Passados breves instantes de pura agonia a olhar para o meu pai, que já se acalmara um pouco, aquela sala de espera, como já estava à espera, desfez-se em finas nuvens de sombras, que roubaram toda a cor, objectos e pessoas daquele lugar. Preparei-me para a habitual queda, e só abri os olhos quando senti as minhas costas embaterem em terra húmida e lamacenta.


Levantei-me, e olhei em redor. Encontrava-me sobre extensos prados verdejantes sobre os quais rasava uma fina camada de névoa, tapando-me a visão para o horizonte. Conseguia vislumbrar a Igreja dos Três Bispos, que se erguia no meio de densos bosques.
O céu encontrava-se algures entre a noite e a alvorada, e um clima gélido envolvia-me o corpo, contudo, o vento soprava fraco naquele momento. Olhei para as estrelas, que brilhavam já palidamente, e notei que ainda não tinha saído daquele mundo, mesmo sentindo que já tinha visto tudo o que necessitava de ver.

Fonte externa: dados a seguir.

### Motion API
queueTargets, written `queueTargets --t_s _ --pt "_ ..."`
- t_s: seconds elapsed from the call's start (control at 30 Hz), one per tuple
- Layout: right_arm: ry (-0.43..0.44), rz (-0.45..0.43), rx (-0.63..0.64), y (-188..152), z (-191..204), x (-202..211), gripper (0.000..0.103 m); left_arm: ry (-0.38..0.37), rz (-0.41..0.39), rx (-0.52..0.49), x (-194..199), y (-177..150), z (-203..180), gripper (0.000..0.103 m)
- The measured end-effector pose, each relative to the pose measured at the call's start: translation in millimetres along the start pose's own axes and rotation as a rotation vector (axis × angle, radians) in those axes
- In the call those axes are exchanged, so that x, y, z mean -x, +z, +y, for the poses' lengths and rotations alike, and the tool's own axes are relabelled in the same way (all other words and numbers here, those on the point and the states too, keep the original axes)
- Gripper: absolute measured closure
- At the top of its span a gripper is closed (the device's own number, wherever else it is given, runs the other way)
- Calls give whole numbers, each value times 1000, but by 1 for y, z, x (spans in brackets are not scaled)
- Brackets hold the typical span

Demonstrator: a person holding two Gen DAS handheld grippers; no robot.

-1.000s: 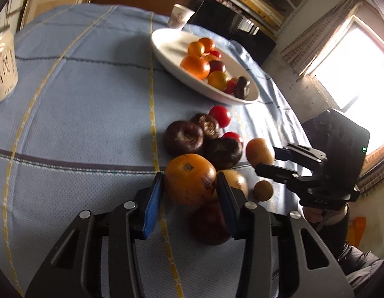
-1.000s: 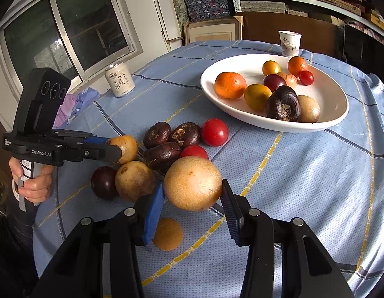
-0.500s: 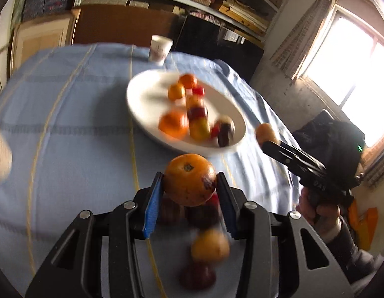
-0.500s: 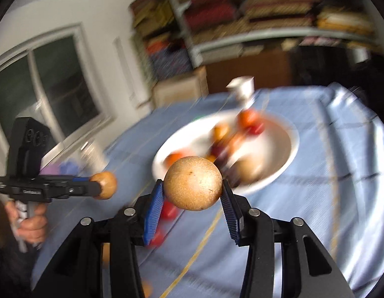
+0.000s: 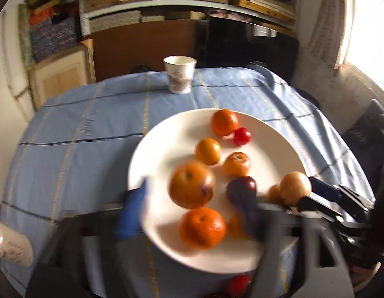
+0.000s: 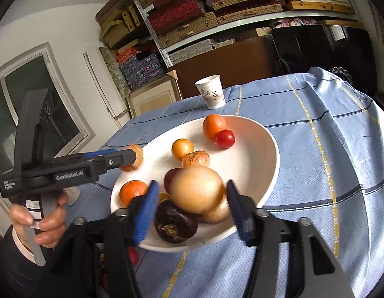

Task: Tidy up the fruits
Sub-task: 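Carry both fruits over the white plate and open both tools, then grasp the small brown fuzzy fruit with the right tool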

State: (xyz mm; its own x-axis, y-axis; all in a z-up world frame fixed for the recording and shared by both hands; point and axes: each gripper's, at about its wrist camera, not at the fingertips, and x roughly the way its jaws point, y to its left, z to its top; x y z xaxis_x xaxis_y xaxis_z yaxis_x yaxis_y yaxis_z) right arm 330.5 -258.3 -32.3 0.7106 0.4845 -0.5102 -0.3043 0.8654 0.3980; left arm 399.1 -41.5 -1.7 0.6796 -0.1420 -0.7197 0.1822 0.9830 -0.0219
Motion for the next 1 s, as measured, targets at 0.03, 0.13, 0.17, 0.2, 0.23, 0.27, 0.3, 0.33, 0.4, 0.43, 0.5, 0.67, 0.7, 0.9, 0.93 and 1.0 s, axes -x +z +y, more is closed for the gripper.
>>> queueTargets --t_s 0.03,0.13,0.17,0.2,0.23,0.27,0.3,0.33,0.4,0.43,0.5,0.67,0.7,0.9,0.93,1.0 --pt "8 8 1 0 1 3 44 8 -42 10 13 -4 1 14" --pt "74 17 26 -1 15 24 44 5 -91 -16 47 -19 1 11" --pt "92 21 37 -2 20 28 44 11 -110 -20 59 -26 1 5" --pt "117 26 58 -4 27 34 44 20 -129 -19 70 -34 1 5" --pt "143 31 88 -7 37 38 43 26 -155 -10 82 -46 3 5" --pt "160 41 114 -9 45 40 42 30 -162 -5 89 -55 5 5" --pt "178 69 163 -15 57 40 42 33 -165 -1 94 -64 6 5" --pt "183 88 192 -19 65 39 42 39 -168 -2 99 -75 7 5" --pt "198 136 269 -29 81 38 42 64 -183 -23 108 -99 10 5" --pt "204 165 332 -37 91 38 42 80 -183 -27 111 -109 11 5" --pt "195 195 413 -46 103 40 42 117 -165 -38 115 -127 15 5" --pt "188 295 399 -66 105 43 42 117 -170 -19 131 -156 25 5" --pt "203 323 373 -70 103 41 42 96 -159 -13 135 -164 27 5" --pt "184 393 475 -97 119 47 50 59 -153 -24 147 -195 22 5" --pt "182 404 479 -100 120 49 52 41 -154 -29 150 -198 20 5" --pt "161 427 493 -108 122 50 55 7 -159 -27 155 -203 20 5"
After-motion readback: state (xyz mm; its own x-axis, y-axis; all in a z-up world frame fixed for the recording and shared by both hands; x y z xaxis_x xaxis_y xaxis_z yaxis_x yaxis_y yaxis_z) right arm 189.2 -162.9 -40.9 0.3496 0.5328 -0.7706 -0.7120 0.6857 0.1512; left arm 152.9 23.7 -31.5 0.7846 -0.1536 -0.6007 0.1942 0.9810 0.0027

Subitamente, ouvi passos a arrastarem naqueles extensos prados, fazendo as ervas daninhas estalejar, provocando um som perturbador que me fez virar para trás num sobressalto.
Era o tio Arthur, vestido de uma forma estranhamente familiar. Não se encontrava, definitivamente, bem, pois a sua expressão transparecia dor e sofrimento, provavelmente pela notícia que tinha recebido naquela noite. Os seus passos trémulos percorriam aqueles prados verdejantes, até a uma pequena colina, no cimo da qual se conseguia ver quase Fort Sim inteira, pelas poucas dimensões que esta cidade apresentava. No cimo da colina, também se erguia um moinho gigantesco, constituído por espessas barras metálicas, que chiavam com a fraca brisa daquela alvorada.
Correu até ao extremo da colina, e vestiu um capuz de um tecido áspero e denso, e nesse momento, algo entre ânsia e angústia percorreu-me as entranhas. Era ele.
O homem encapuzado que eu vi no parque, em casa e que me empurrou para aquele poço. Foi o tio Arthur! Foi sempre ele…
Os seus soluços sofredores foram-se intensificando no meio daquela névoa, semicerrando os olhos e deixando espessas lágrimas percorrerem-lhe a face. Chorou desalmadamente, olhando para o céu nacarado como se aquele fosse o último dia da sua vida. Negava a realidade para si próprio, levando, aflitivamente, as mãos à cabeça.


Foi então que mais uma peça se encaixou no puzzle. Tal e qual como o meu sonho, o homem encapuzado, meu tio, chorava desalmadamente naqueles prados, virado para o horizonte, como se a sua vida tivesse acabado.